- _REQUIREMENT_: Scan the data for "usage" and copy each matching line.

******************************

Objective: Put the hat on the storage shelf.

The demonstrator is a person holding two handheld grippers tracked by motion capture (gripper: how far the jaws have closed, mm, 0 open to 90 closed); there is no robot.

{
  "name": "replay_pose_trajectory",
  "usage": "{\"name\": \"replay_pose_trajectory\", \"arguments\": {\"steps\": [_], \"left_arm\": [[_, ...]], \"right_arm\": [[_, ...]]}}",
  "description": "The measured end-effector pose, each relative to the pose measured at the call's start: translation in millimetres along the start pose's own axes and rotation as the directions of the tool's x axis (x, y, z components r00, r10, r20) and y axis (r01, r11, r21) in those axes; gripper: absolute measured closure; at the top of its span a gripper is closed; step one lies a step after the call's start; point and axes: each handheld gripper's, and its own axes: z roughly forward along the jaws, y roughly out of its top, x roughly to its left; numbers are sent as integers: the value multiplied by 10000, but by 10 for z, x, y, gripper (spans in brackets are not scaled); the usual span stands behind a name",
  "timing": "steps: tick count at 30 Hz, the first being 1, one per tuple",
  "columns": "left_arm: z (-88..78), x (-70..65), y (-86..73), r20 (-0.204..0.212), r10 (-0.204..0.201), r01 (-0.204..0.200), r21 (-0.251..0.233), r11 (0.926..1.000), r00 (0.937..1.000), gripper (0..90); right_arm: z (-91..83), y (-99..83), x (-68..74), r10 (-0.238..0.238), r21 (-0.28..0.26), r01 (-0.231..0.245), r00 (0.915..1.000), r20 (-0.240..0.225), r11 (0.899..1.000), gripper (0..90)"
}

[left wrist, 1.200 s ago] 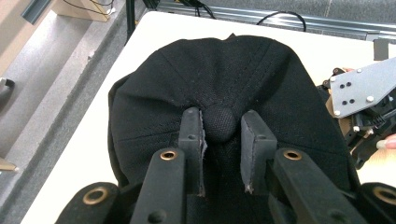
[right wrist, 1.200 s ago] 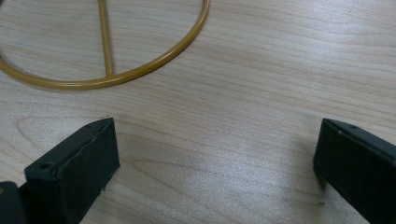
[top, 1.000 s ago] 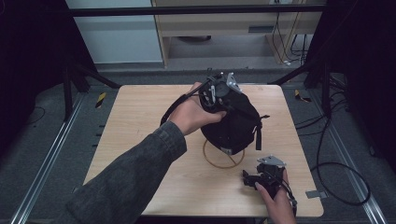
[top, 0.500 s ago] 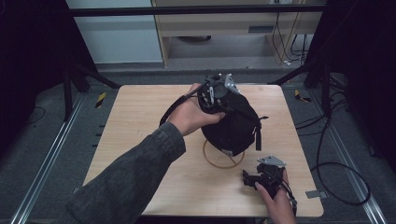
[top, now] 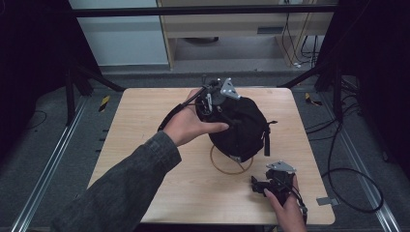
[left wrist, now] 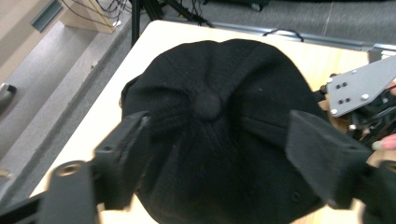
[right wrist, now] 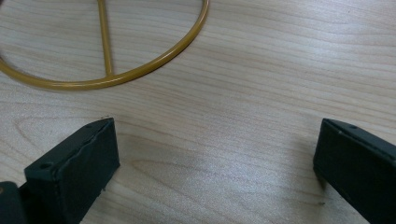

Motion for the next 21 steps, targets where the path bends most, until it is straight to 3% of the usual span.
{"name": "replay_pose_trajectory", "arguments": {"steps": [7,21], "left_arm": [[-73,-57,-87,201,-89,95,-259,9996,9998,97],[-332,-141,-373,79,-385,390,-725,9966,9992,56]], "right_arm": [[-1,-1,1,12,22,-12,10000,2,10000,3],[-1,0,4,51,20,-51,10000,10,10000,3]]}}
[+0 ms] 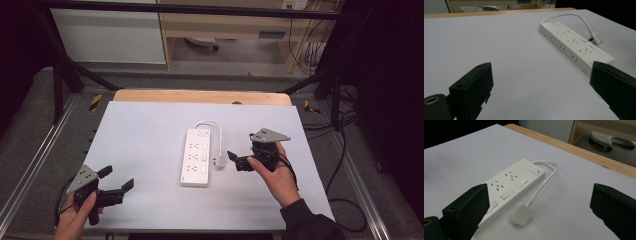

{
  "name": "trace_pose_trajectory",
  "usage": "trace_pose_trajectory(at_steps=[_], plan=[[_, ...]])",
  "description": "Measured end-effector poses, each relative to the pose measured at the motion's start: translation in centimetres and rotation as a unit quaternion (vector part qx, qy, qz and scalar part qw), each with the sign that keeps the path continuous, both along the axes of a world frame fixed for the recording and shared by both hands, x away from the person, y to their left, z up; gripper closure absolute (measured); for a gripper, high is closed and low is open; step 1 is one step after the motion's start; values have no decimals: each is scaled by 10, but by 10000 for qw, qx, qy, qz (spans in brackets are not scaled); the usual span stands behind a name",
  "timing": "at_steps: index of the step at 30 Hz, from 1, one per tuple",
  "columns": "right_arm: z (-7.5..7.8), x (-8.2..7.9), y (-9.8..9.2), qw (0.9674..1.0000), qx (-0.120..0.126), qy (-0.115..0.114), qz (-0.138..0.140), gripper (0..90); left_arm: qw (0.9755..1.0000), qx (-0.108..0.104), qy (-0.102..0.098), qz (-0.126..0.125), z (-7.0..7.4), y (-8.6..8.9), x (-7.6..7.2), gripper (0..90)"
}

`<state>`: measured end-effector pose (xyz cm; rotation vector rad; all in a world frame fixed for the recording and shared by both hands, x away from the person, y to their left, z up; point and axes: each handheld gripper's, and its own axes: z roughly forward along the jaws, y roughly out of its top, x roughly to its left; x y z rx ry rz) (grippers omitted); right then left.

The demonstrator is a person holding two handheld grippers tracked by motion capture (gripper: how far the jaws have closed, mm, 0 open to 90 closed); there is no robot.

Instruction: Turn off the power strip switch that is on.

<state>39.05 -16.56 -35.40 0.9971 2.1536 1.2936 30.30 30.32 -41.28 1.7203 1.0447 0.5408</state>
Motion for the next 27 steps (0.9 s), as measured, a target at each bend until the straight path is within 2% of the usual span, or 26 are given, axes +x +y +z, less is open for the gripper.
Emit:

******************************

- _YOUR RESPONSE_:
  "usage": "{\"name\": \"replay_pose_trajectory\", \"arguments\": {\"steps\": [_], \"left_arm\": [[_, ...]], \"right_arm\": [[_, ...]]}}",
  "usage": "trace_pose_trajectory(at_steps=[_], plan=[[_, ...]])",

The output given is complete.